**WHAT THE EXERCISE ASKS:** A faithful copy of all the data is the goal; omit the pictures.

**DATASET EXCERPT:**

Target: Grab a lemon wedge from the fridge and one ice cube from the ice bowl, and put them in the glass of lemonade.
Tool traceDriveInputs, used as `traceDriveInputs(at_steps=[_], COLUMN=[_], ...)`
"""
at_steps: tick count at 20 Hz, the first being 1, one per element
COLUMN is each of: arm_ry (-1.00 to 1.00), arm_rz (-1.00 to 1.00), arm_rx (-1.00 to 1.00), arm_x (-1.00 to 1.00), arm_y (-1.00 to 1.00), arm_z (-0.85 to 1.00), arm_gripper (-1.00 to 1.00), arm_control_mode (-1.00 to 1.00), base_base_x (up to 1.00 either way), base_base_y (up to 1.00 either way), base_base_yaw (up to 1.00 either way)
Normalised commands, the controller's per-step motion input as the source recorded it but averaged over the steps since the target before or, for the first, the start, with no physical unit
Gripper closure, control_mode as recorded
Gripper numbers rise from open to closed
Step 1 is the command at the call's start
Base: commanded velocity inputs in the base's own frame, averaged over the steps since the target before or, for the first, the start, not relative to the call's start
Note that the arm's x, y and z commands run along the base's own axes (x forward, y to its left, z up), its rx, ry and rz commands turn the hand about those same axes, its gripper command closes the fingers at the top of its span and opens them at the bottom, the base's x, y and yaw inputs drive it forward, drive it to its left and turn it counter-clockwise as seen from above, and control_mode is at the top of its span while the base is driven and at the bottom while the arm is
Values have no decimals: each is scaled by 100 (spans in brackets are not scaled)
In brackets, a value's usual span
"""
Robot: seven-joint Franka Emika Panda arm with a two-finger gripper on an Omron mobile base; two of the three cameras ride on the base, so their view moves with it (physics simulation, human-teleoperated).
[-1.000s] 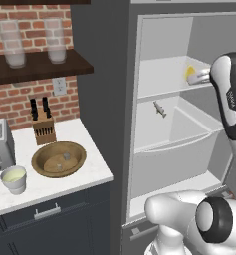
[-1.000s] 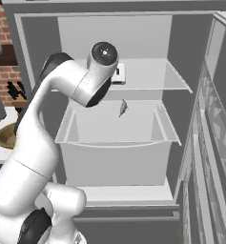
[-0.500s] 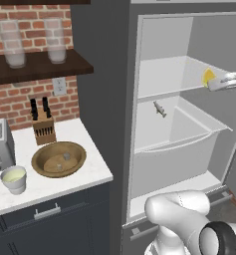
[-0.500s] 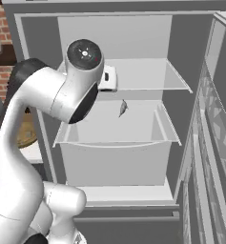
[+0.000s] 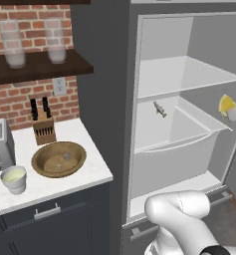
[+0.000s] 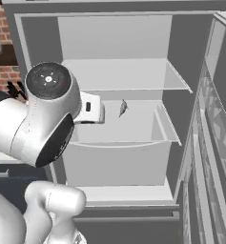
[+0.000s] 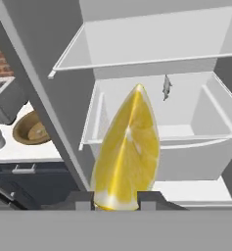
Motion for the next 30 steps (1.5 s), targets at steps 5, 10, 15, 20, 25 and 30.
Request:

**REPLY:**
Target: Grab a lemon wedge from the fridge and one ice cube from the ice bowl, and put them in the glass of lemonade.
Tool traceDriveInputs, used as `traceDriveInputs(at_steps=[_], COLUMN=[_], ...)`
"""
at_steps: tick count at 20 Hz, the first being 1, one per element
COLUMN is each of: arm_ry (-1.00 to 1.00), arm_rz (-1.00 to 1.00), arm_rx (-1.00 to 1.00), arm_x (-1.00 to 1.00), arm_y (-1.00 to 1.00), arm_z (-0.85 to 1.00), arm_gripper (-1.00 to 1.00), arm_control_mode (-1.00 to 1.00), base_base_x (up to 1.00 either way), base_base_y (up to 1.00 either way), base_base_yaw (up to 1.00 either way)
Normalised commands, the controller's per-step motion input as the source recorded it but averaged over the steps since the target before or, for the first, the start, with no physical unit
Gripper closure, control_mode as recorded
Gripper numbers rise from open to closed
Step 1 is the command at the call's start
Base: commanded velocity inputs in the base's own frame, averaged over the steps since the target before or, for the first, the start, not relative to the call's start
Note that the arm's x, y and z commands run along the base's own axes (x forward, y to its left, z up), its rx, ry and rz commands turn the hand about those same axes, its gripper command closes the fingers at the top of its span and opens them at the bottom, the base's x, y and yaw inputs drive it forward, drive it to its left and turn it counter-clockwise as seen from above, and control_mode is at the top of its span while the base is driven and at the bottom while the arm is
Values have no decimals: each is scaled by 100 (spans in brackets are not scaled)
In brackets, a value's usual span
"""
Robot: seven-joint Franka Emika Panda arm with a two-finger gripper on an Omron mobile base; two of the three cameras ride on the base, so their view moves with it (physics simulation, human-teleoperated).
[-1.000s] 
[-1.000s] 
[-0.500s] 
[-0.500s] 
[+0.000s] 
[+0.000s] 
[+0.000s] 
Motion for the next 30 steps (1.5 s), targets at steps 5, 10, 15, 20, 25 and 30.
Request:

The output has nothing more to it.